According to Freud, all the tension of the human being is due to the accumulation of libido (sexual energy) and all the pleasure comes from its discharge, therefore, he himself proposed within his psychoanalytic theories, a theory that shows the psychosexual or affective development- sexuality of individuals.

Within infantile sexuality there are three prevailing erogenous zones , and therefore three pre-genital phases . Freud uses the term phase because it is much more flexible and  lax than talking about the period or stage of affective-sexual development. Each phase has great dynamism and plasticity. The characteristics of each of these phases are part of the personality of the adult subject. The characteristics that we see in the phases in some way differentiate us as people and  endow us with personality traits .
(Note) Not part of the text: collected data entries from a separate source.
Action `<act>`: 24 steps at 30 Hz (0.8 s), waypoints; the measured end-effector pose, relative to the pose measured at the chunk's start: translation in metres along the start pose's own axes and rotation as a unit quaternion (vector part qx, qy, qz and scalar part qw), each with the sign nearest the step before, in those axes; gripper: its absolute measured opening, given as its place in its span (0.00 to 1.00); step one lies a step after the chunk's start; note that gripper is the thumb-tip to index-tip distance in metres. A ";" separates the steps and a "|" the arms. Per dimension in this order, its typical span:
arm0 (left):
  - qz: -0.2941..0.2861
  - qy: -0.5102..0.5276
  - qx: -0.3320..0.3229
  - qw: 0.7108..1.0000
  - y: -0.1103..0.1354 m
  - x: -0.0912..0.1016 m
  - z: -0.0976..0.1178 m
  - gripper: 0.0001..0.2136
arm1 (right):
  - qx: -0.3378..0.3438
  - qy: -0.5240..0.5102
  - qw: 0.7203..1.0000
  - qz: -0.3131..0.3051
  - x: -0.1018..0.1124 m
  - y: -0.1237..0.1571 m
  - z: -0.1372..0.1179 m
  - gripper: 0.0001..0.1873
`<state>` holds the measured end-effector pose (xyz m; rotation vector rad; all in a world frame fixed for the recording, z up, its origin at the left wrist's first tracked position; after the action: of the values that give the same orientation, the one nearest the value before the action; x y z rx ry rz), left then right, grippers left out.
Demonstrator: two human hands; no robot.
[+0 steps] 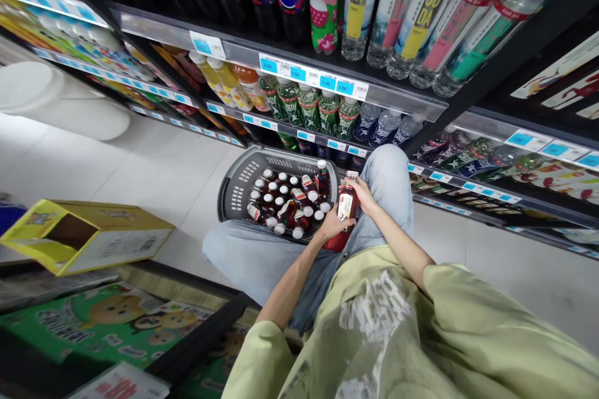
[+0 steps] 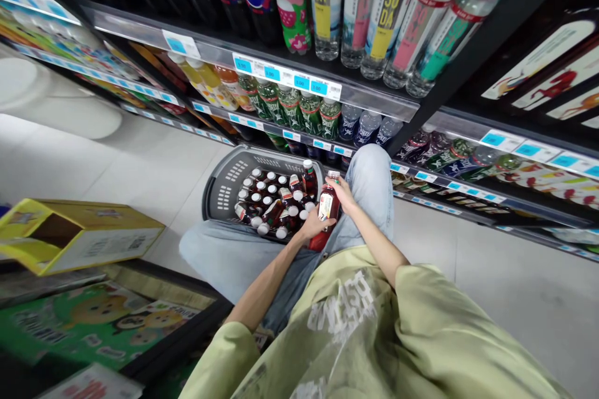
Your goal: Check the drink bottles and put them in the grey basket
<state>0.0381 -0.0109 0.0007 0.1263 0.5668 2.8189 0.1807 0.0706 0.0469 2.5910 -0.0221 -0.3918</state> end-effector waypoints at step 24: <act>-0.045 0.076 0.015 0.996 -0.005 0.007 -0.009 0.35 | -0.019 0.011 1.000 0.022 -0.001 0.001 0.000 0.24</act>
<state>0.0317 -0.0077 -0.0098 -0.1052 0.6320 2.7485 0.1795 0.0702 0.0477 2.5530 -0.0620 -0.3441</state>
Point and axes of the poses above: each hand's wrist, its own y-axis away from the middle knuckle, its own x-axis out of the back of the hand, z = x × y, the point moved 1 cm from there along -y, towards the middle knuckle, and after that the axes turned 1 degree about -z, right-handed, at the moved point
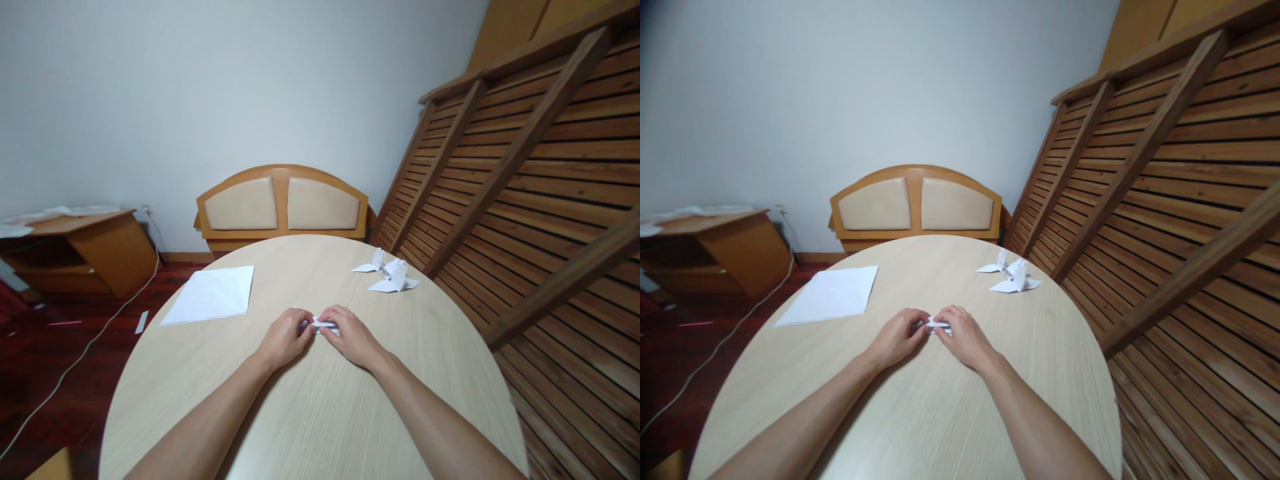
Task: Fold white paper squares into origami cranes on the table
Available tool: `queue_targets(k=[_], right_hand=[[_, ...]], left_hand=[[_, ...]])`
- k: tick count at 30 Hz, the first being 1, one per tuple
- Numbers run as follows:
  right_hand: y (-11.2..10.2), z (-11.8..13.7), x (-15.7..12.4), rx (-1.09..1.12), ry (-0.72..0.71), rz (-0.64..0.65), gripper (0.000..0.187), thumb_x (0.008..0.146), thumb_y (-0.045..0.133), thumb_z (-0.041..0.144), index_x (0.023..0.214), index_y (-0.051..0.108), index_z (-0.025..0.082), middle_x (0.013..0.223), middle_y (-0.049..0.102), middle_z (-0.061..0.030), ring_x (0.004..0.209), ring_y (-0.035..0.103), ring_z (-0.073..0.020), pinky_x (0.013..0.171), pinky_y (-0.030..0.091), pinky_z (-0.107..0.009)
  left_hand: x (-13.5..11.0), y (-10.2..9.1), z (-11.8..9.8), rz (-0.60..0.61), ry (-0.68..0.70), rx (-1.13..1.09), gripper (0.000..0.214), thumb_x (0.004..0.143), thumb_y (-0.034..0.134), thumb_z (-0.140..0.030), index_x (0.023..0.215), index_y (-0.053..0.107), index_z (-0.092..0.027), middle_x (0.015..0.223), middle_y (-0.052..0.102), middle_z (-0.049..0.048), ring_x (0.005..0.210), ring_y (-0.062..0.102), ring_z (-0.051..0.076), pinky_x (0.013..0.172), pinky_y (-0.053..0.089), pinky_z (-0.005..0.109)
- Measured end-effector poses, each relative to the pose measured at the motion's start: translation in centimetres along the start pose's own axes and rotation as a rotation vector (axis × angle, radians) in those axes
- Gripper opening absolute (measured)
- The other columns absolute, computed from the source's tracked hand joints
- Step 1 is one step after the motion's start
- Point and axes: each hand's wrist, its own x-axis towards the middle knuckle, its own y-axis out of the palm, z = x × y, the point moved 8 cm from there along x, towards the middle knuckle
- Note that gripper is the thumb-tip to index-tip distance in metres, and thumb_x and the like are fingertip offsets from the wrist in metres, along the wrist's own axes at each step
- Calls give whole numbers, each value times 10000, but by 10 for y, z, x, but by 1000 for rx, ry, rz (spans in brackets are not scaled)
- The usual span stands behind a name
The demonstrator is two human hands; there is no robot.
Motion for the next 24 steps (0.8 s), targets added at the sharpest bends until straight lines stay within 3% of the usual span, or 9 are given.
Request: queue_targets(k=[4, 11, 18, 24], right_hand=[[3, 0, 0, -12, -17, 17, 123, 907, 619, 226, 995, 704, 217, 1180, 675, -74, 1125, 591, -214, 998, 440, -364], [3, -2, -1, -5, -24, -8, 80, 863, 664, 185, 936, 676, 215, 1135, 697, -59, 1089, 607, -224, 965, 444, -365], [0, 0, 0, -13, -39, -34, 303, 819, 694, 134, 1092, 606, 232, 1042, 688, -46, 990, 625, -218, 866, 468, -351], [2, -1, -1, -18, -97, -28, 288, 820, 698, 122, 1078, 665, 245, 1084, 706, -40, 1044, 615, -220, 930, 463, -371]], left_hand=[[0, 0, -3, -2, 23, 0, 165, 921, 519, -288, 925, 663, -206, 1027, 709, 72, 1013, 622, 230, 903, 462, 333], [0, 0, 7, -67, -82, -29, 184, 896, 546, -314, 999, 576, -165, 942, 652, 82, 869, 599, 223, 767, 472, 338], [0, 1, 11, -65, -76, -62, 144, 894, 528, -254, 991, 597, -173, 959, 652, 81, 922, 591, 236, 794, 456, 342], [2, 1, 5, -48, -41, -57, 127, 911, 510, -259, 881, 611, -189, 900, 651, 65, 900, 582, 231, 796, 440, 343]])
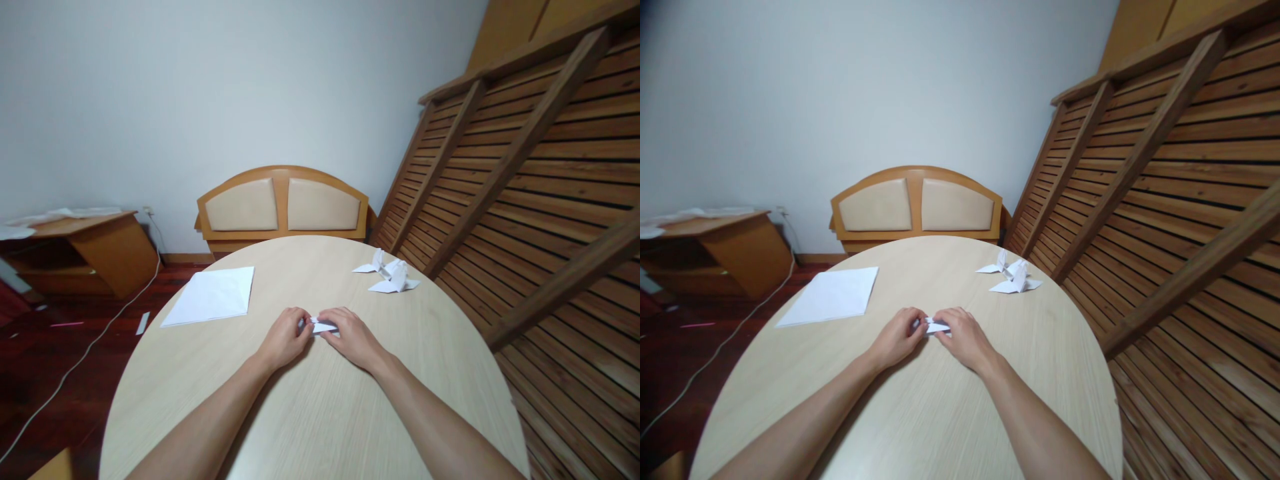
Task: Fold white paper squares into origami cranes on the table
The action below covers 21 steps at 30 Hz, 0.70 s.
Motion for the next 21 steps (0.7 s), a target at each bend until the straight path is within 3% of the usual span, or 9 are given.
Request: queue_targets(k=[11, 21], right_hand=[[-5, 7, 2, -30, -22, -23, 297, 778, 711, 75, 1026, 672, 234, 1073, 695, -37, 1047, 588, -217, 922, 461, -373], [-7, 11, 2, -21, -46, -23, 254, 773, 732, 79, 969, 675, 231, 1026, 686, -29, 1019, 576, -211, 921, 461, -365]], left_hand=[[-1, -4, -4, -39, 44, -14, 77, 883, 548, -207, 933, 606, -195, 927, 633, 50, 915, 578, 216, 798, 446, 329], [1, -5, 8, -74, -70, 35, 154, 929, 545, -314, 933, 651, -202, 923, 678, 48, 901, 614, 218, 793, 446, 327]])
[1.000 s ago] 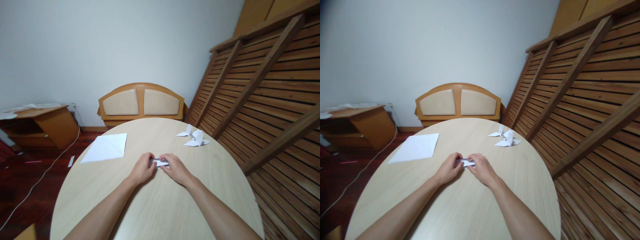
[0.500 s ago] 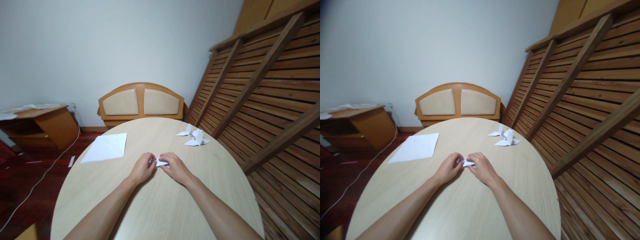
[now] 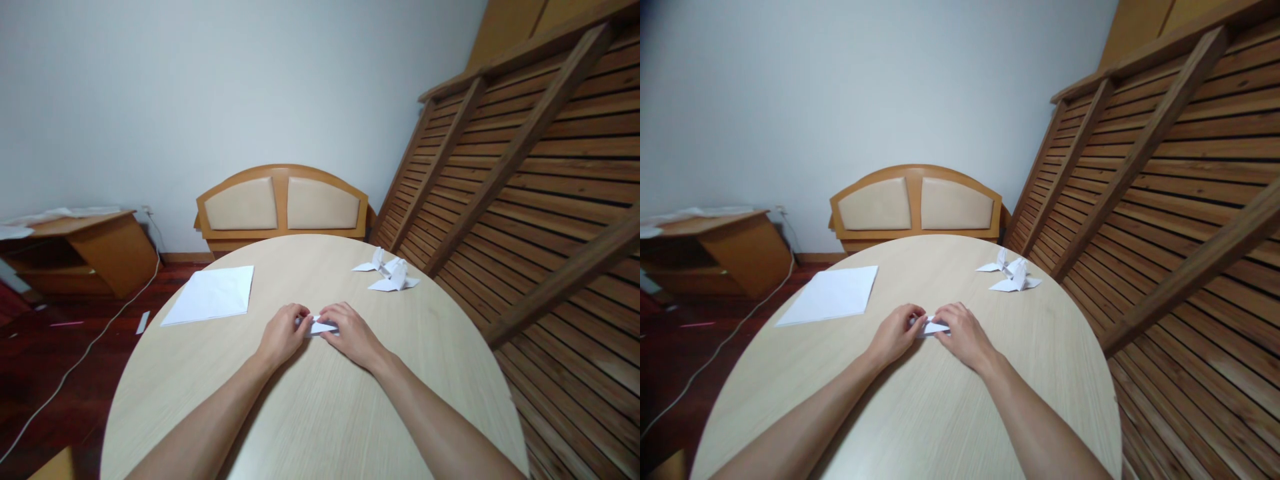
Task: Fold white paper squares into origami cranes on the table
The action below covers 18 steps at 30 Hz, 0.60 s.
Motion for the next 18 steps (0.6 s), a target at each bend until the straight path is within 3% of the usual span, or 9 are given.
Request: queue_targets(k=[12, 18], right_hand=[[-2, 0, 1, -5, 25, 11, 303, 793, 719, 107, 1067, 661, 222, 1029, 673, -40, 1020, 563, -220, 910, 461, -369], [-3, -1, 0, 7, 44, 0, 274, 788, 717, 110, 1026, 634, 216, 1010, 662, -38, 1003, 573, -217, 881, 464, -353]], left_hand=[[0, -4, -6, 33, 65, -72, 96, 905, 572, -266, 894, 643, -203, 888, 636, 38, 866, 592, 201, 762, 438, 308], [-2, -1, -9, 52, 117, -113, 110, 924, 545, -255, 925, 642, -202, 882, 625, 35, 825, 587, 187, 725, 440, 293]])
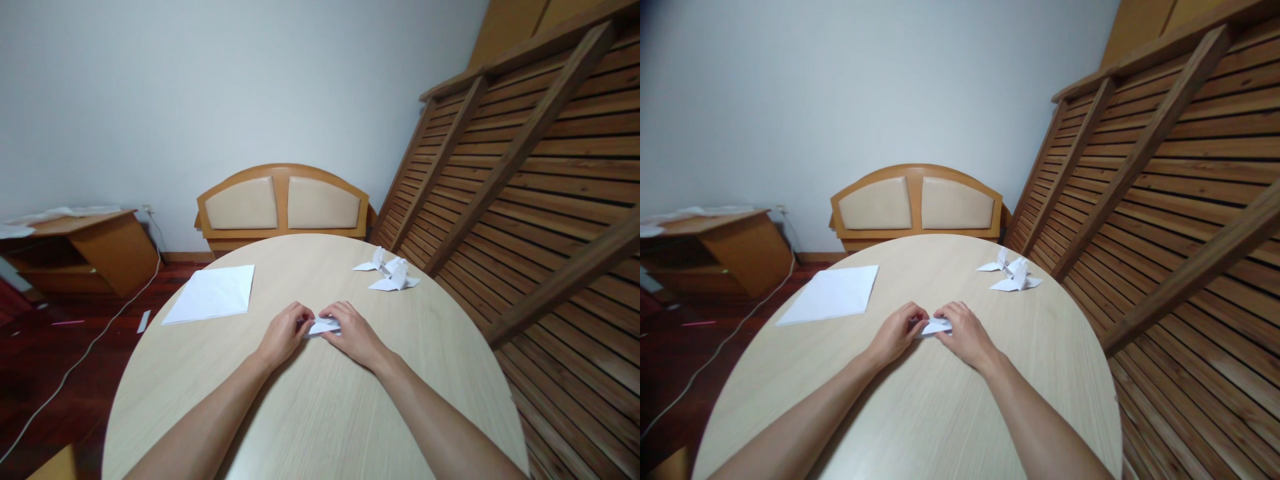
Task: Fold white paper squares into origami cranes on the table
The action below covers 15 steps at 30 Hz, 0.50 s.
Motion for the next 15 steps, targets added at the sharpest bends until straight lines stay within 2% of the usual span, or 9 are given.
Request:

While we can affirm that one phase does not end and another begins, which has to do with the concept of fixation and regression .

Fixation and regression concept

Regression is a normal defense mechanism that defends the psyche against anxiety. This mechanism goes hand in hand with fixation, since fixation will determine which stage to return to and as long as the conflict that caused fixation is not resolved, the subject will remain stagnant in that stage. 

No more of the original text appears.